The null hypothesis is 266 days.
The alternative something longer than 266 days
This is a one-side test, we're only interested if the durations are longer now
The test statistic is

( 270 - 266)
-------------------   = 2.50 = Z = .62%
(SQRT(100) x 16)/100

This would suggest that the probability of getting a sample average of 270 if the true average is 266 is about 6 times in 1000. This is evidence for the alternative, that is, that durations are getting longer.

Things to note: why a SD of 16?

F. A note on counts (26.5)

I've been working through examples on averages, but counting situations work too. The z statistic is the same, but beware of the SE. If you are working with averages, make sure the SE is for the average, with counts, make sure the SE is for the number, with percentages, make sure the SE is for the percentage. Page 487 of your text makes for a good summary.

G. Another example

The Statistical Abstract of the United States reported that the net average earnings of all M.D.'s was $155,800 per year with a standard deviation of $23,400.
A random sample of income tax returns of 9 M.D.'s practicing in rural communities showed that their net earnings to be:
93,700 110,500 173,600 123,300 136,800 142,700 129,900 153,400 140,200
Assuming that the earnings of these M.D.'s follow a distribution that is approximately normal, use a 1% level of significance to test the claim that the mean earnings of all rural M.D.'s is less than the national average.
1) What is the population? What are the parameters?
All MDs in the US. Average income is $155,800 and the SD is $23,400
2) What is the sample? What are the statistics?
9 MDs.
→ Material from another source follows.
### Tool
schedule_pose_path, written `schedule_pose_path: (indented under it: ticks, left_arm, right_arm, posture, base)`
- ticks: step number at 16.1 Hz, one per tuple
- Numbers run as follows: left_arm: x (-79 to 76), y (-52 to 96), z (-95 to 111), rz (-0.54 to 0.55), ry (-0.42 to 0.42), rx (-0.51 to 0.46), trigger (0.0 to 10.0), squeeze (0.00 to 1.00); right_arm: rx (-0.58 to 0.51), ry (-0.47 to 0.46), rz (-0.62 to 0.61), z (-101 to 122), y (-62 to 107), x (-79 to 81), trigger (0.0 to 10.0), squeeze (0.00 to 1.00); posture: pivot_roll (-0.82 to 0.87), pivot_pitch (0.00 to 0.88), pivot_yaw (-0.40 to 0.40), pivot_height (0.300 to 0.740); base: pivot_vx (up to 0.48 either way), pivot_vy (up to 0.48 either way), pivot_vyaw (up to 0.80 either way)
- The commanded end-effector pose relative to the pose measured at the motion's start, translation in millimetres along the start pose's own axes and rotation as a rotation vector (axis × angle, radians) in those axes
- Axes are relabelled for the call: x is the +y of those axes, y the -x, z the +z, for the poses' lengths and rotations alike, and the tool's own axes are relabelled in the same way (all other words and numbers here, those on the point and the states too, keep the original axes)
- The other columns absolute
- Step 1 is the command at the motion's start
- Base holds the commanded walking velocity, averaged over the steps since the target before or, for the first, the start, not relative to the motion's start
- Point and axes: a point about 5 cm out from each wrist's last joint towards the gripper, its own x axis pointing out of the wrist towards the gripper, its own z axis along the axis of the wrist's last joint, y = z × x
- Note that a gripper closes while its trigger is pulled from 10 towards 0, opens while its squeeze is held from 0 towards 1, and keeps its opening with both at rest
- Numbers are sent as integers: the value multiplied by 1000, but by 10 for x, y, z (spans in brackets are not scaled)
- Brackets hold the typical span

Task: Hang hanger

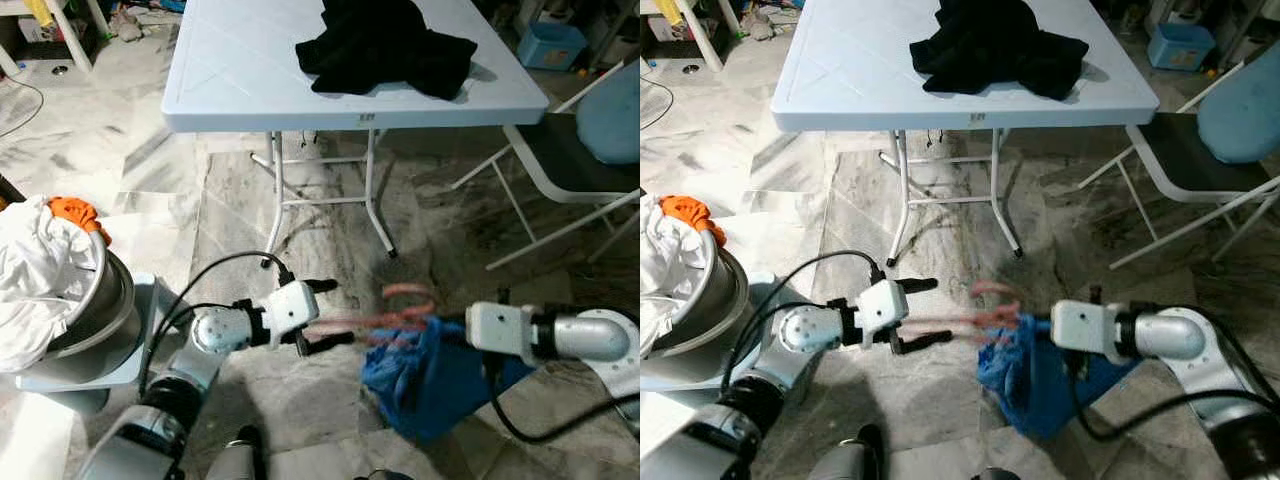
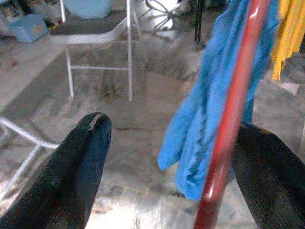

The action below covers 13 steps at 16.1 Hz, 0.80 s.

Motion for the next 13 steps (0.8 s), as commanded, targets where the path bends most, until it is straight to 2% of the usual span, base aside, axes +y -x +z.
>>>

Sample Average= 133,789, Sample SD = $22,045
3) What is the null hypothesis? (See definitions, next section)
Rural avearge earnings are not different from US average earnings, that is $155,800
4) What is the alternative hypothesis? (See definitions, next section)
Rural average earnings are less than US average earnings.
5) What is the appropriate test statistic? (See definitions, next section)
Ask yourself...what do I know about the population?
I'll say, although the sample size is very small (9) but the population standard deviation is known (Chapter 26.6 deals with situations when population standard deviation is unknown) so a Z-test is appropriate here.
z = (observed value - expected value)/spread
(133789 - 155800) / SE of the average.
Why SE of the average?
SE of the average = SQRT(9) x 23,400
                    ---------------- = $7,800
                            9
How far is 133789 from 155800? about a Z of -2.85.
6) What is the interpretation of the test statistic given the stated significance level of 1% (or p-value of 1%)?
First, what is being suggested is that the person asking the question will only accept p-values of 1% or less. In other words, returning to concepts in Chapters 17, 19, and 20 if there is less than a 1% chance of getting an average this low if we were expecting 155,800 I will reject the null hypothesis in favor of the alternative.
The p-value associated with a Z of -2.85 is about .22%. How did I get that? The probability of getting a Z between +2.85 and -2.85 is 99.56% (from table A 105). So the chance of being outside of that is (100 - 99.56) or .44%. Since the question stated the alternative as a one-tailed (or one-sided) we're only interested in the left side of the curve.